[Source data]
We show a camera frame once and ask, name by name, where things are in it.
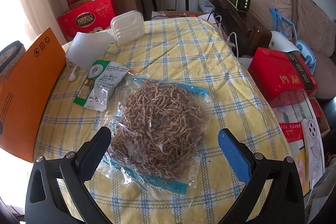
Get green white snack packet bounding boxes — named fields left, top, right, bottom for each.
left=73, top=60, right=130, bottom=112

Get clear bag of dried herbs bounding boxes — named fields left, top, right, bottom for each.
left=103, top=77, right=213, bottom=196

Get pink quilted oven mitt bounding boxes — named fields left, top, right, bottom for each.
left=0, top=40, right=26, bottom=78

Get orange cardboard box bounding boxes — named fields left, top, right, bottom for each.
left=0, top=28, right=66, bottom=162

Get white plastic soap box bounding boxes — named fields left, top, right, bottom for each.
left=110, top=10, right=145, bottom=45

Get open box of clutter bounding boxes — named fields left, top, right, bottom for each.
left=151, top=10, right=204, bottom=20

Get clear plastic box under gift box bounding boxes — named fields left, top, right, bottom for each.
left=269, top=92, right=319, bottom=140

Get white charger cable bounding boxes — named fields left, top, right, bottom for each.
left=213, top=15, right=240, bottom=58

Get translucent white plastic cup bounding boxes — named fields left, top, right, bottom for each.
left=66, top=32, right=116, bottom=71

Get brown wooden sofa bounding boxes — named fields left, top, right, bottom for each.
left=211, top=0, right=335, bottom=100

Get red Ferrero gift bag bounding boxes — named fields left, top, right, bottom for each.
left=57, top=0, right=117, bottom=42

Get white wired earphones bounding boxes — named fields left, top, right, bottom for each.
left=66, top=59, right=79, bottom=82

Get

* _ACTIVITY_
Exact reproduction of the entries above is what's needed; images stay out.

* _OUTPUT FOR THIS EXERCISE_
We show a camera frame once and ask, name by name, where things are in it.
Get green white snack packet bounding boxes — named fields left, top, right, bottom for each.
left=73, top=60, right=130, bottom=112

Get clear bag of dried herbs bounding boxes — named fields left, top, right, bottom for each.
left=103, top=77, right=213, bottom=196

Get pink quilted oven mitt bounding boxes — named fields left, top, right, bottom for each.
left=0, top=40, right=26, bottom=78

Get orange cardboard box bounding boxes — named fields left, top, right, bottom for each.
left=0, top=28, right=66, bottom=162

Get white plastic soap box bounding boxes — named fields left, top, right, bottom for each.
left=110, top=10, right=145, bottom=45

Get open box of clutter bounding boxes — named fields left, top, right, bottom for each.
left=151, top=10, right=204, bottom=20

Get clear plastic box under gift box bounding boxes — named fields left, top, right, bottom for each.
left=269, top=92, right=319, bottom=140

Get white charger cable bounding boxes — named fields left, top, right, bottom for each.
left=213, top=15, right=240, bottom=58

Get translucent white plastic cup bounding boxes — named fields left, top, right, bottom for each.
left=66, top=32, right=116, bottom=71

Get brown wooden sofa bounding boxes — named fields left, top, right, bottom for each.
left=211, top=0, right=335, bottom=100

Get red Ferrero gift bag bounding boxes — named fields left, top, right, bottom for each.
left=57, top=0, right=117, bottom=42

Get white wired earphones bounding boxes — named fields left, top, right, bottom for each.
left=66, top=59, right=79, bottom=82

Get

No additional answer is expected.